=== Required work ===
For each line below that contains the word "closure", make a copy.

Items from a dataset
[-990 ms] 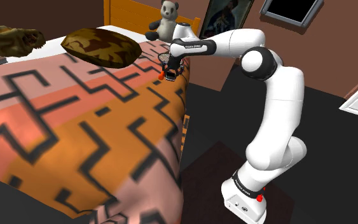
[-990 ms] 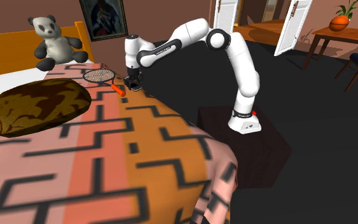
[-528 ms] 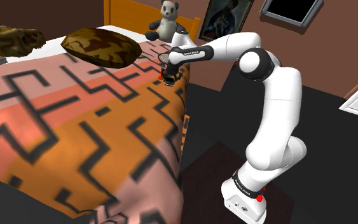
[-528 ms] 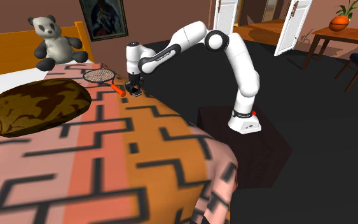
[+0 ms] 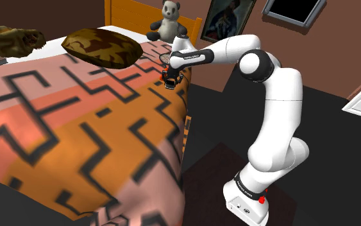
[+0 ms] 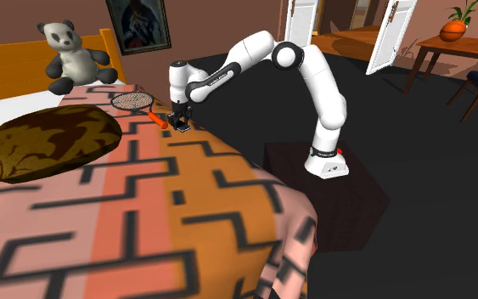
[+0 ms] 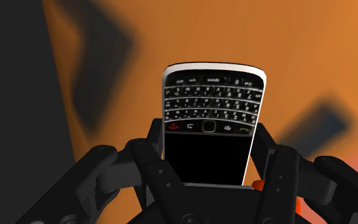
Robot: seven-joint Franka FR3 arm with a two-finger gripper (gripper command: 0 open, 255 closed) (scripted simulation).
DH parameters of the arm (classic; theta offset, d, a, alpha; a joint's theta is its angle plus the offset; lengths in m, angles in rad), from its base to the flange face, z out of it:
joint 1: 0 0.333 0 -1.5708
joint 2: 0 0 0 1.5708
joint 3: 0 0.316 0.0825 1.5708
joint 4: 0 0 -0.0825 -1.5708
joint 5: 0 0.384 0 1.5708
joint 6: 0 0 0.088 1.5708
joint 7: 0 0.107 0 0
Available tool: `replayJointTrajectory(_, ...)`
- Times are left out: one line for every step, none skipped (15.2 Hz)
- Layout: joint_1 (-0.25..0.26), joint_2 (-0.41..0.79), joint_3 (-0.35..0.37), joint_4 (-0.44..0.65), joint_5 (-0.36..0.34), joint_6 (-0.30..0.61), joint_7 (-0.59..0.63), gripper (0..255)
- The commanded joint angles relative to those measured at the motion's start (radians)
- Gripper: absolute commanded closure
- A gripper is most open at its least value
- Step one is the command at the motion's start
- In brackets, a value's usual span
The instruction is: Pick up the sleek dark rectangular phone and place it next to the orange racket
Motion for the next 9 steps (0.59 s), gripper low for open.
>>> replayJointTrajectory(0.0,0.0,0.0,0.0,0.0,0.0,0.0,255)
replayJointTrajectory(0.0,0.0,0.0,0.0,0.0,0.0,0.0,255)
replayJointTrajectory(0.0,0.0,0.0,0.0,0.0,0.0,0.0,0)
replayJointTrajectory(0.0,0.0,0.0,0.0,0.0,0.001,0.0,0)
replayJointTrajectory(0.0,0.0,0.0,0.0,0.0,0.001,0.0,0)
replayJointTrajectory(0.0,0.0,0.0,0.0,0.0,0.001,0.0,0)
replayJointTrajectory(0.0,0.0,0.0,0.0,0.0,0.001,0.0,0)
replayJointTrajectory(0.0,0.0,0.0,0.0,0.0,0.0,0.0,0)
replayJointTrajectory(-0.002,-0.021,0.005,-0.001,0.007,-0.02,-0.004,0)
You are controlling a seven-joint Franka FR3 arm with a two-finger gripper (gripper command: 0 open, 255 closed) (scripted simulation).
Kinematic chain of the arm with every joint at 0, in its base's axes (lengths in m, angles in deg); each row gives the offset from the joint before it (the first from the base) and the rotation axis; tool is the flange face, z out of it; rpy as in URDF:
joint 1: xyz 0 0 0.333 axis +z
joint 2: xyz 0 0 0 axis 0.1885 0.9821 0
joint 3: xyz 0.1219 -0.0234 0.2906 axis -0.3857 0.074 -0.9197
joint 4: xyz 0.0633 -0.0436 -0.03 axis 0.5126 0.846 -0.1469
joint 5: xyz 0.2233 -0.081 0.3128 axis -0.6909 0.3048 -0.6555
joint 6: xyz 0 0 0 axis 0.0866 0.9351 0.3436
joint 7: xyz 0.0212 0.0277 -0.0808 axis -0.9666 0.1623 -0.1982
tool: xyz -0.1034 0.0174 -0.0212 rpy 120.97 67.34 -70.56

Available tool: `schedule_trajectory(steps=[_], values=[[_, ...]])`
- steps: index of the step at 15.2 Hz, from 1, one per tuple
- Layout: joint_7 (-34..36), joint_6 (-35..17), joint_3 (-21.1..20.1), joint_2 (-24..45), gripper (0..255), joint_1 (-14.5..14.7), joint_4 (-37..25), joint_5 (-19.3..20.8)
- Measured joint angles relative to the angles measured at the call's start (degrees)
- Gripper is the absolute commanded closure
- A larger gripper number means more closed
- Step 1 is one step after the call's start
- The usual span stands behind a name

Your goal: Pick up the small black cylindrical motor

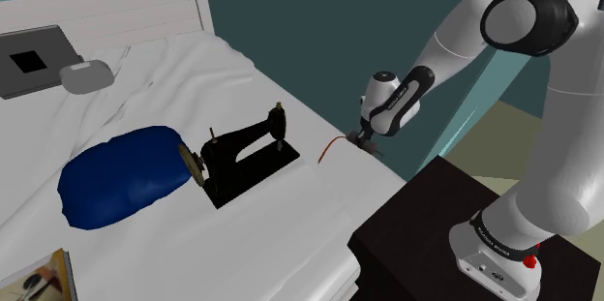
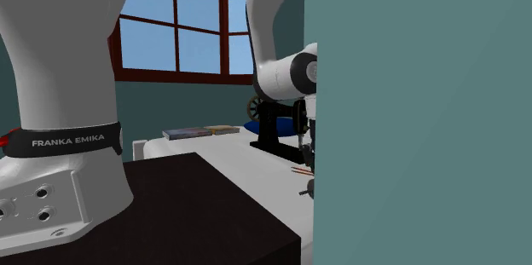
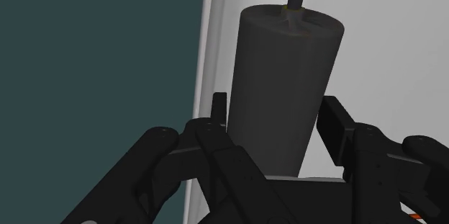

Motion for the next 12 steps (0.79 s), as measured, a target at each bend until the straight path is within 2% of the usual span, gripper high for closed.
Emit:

=== Worked solution ===
- Gripper: absolute commanded closure
- Gripper is the absolute commanded closure

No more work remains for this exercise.